[Work request]:
Which lines in the entries below contain the string "body"? Show each of them in full.

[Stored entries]
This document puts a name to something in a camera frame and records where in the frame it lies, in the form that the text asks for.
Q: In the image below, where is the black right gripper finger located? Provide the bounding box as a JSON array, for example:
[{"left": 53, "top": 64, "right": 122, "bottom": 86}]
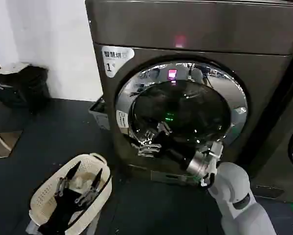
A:
[
  {"left": 139, "top": 129, "right": 160, "bottom": 145},
  {"left": 137, "top": 143, "right": 163, "bottom": 158}
]

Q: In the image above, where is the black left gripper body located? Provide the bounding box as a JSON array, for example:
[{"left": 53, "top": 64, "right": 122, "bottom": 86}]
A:
[{"left": 37, "top": 188, "right": 89, "bottom": 235}]

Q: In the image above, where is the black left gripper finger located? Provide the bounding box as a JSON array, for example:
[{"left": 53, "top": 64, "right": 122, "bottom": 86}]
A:
[
  {"left": 74, "top": 168, "right": 104, "bottom": 205},
  {"left": 54, "top": 160, "right": 82, "bottom": 197}
]

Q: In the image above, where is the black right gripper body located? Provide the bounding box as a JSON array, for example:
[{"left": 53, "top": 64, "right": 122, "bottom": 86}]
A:
[{"left": 152, "top": 133, "right": 196, "bottom": 170}]

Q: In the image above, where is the white cloth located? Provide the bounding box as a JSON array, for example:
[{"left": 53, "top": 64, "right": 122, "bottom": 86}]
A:
[{"left": 70, "top": 171, "right": 94, "bottom": 189}]

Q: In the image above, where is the cream perforated laundry basket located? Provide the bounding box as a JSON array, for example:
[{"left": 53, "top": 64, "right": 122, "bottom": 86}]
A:
[{"left": 29, "top": 153, "right": 113, "bottom": 234}]

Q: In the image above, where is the brown flat board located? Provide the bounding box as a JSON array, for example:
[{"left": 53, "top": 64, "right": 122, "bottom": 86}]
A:
[{"left": 0, "top": 123, "right": 23, "bottom": 160}]

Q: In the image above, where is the black round bin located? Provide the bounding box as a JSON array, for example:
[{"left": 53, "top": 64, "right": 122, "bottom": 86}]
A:
[{"left": 0, "top": 64, "right": 51, "bottom": 115}]

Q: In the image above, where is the pale cardboard piece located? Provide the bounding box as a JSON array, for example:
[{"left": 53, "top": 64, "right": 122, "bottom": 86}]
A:
[{"left": 0, "top": 62, "right": 30, "bottom": 74}]

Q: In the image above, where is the grey dryer with number sticker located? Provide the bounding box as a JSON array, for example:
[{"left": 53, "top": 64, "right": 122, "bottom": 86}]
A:
[{"left": 85, "top": 0, "right": 293, "bottom": 194}]

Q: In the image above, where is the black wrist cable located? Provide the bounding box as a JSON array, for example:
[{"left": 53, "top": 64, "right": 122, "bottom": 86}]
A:
[{"left": 199, "top": 171, "right": 218, "bottom": 188}]

[Output below]:
Q: In the image above, where is the black left gripper body located? Provide the bounding box as a JSON array, for example:
Q: In the image above, where is the black right gripper body located? Provide the bounding box as a JSON array, for example:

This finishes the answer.